The first trial Lubet profiles came in the aftermath of the Christiana Riot in September 1851. The violent encounter actually stemmed from a group escape of four fugitives from the Maryland plantation of slaveholder Edward Gorsuch. Four of Gorsuch’s slaves, Noah Davis, Noah Buley and George and Joshua Hammond, had run away together in November 1849. This could be considered a slave stampede, though Lubet does not use the term. He does, however, speculate on their motives for escape, positing that the bondsmen had been stealing grain from Gorsuch, and perhaps ran away for fear that their theft had been discovered. [4]

Castner Hanway old

Castner Hanway, the key defendant in the Christiana trial, shown here later in life. (House Divided Project)

Nearly two years later, Gorsuch and a posse traveled to Christiana, in southern Lancaster County, Pennsylvania, expecting to easily seize the fugitives. However, similar to other slave stampedes, the encounter quickly turned violent and took on a revolutionary meaning. Gorsuch’s four fugitives, joined by other local African-Americans, armed themselves and fought back, killing Gorsuch in the fray.
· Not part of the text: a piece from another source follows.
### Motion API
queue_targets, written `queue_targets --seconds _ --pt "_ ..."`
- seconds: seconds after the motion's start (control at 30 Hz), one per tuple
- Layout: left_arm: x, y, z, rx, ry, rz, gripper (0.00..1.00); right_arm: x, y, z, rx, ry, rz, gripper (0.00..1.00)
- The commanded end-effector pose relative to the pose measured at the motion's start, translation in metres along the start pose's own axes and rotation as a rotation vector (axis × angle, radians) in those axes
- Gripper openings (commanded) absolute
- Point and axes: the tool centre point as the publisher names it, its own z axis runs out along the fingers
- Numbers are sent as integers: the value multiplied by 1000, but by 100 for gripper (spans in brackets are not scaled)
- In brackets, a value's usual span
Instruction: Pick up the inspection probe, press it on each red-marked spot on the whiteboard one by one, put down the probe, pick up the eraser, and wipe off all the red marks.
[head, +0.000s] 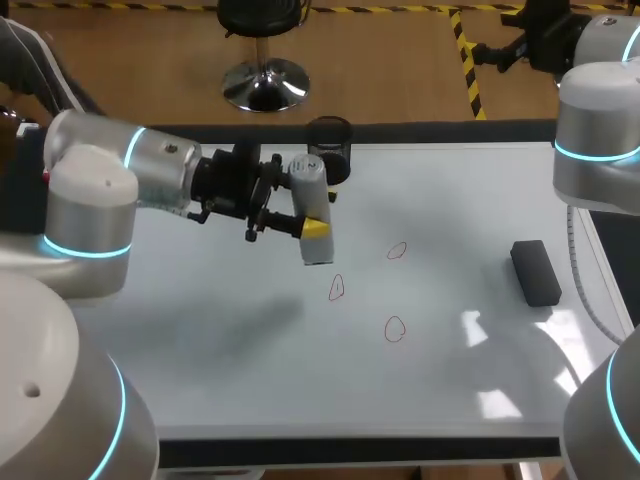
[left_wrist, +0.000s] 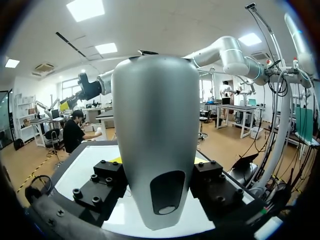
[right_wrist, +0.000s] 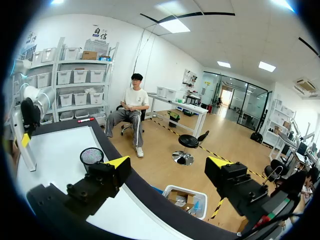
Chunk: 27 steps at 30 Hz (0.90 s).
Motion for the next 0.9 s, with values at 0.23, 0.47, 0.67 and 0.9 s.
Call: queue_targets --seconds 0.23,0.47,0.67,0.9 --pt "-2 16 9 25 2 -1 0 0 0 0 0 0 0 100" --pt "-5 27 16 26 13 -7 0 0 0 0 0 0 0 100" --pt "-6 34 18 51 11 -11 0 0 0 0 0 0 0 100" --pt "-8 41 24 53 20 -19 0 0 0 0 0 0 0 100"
Yet the ensuing trial (which is Lubet’s primary focus) did not revolve around who had shot Gorsuch, but rather Castner Hanway, a local miller who had rode to the scene of the conflict shortly before the first blood had been spilt. Among more than 30 others charged with treason for failing to “aid and assist” in recapturing the fugitives, Hanway was the first defendant placed on trial. His chief defense lawyer, Lancaster Congressman and noted abolitionist Thaddeus Stevens, made a tight, unprovocative argument for Hanway’s innocence. The strategy worked, and Hanway was acquitted, though his victory was not a repudiation of the law, writes Lubet, but rather a technical argument for the innocence of a specific individual, aided by the shaky credibility of one of the prosecution’s key witnesses. [5]

Anthony Burns engraving

To considerable fanfare and outrage, fugitive slave Anthony Burns was remanded to slavery from Boston in 1854. (House Divided Project)

Lubet highlights two more cases, though both revolved around individual fugitives rather than group escapes. The first is the rendition of Anthony Burns in 1854, a fugitive slave who was seized in the streets of Boston. In a departure from Stevens’s technical defense, Burns’s defense lawyers argued that U.S. Commissioner Edward G. Loring had “ample room” to “interpret” the law, and rule in Burns’s favor. However, their efforts fell on deaf ears, and Loring declared that Burns was a fugitive and remanded him to slavery. [6]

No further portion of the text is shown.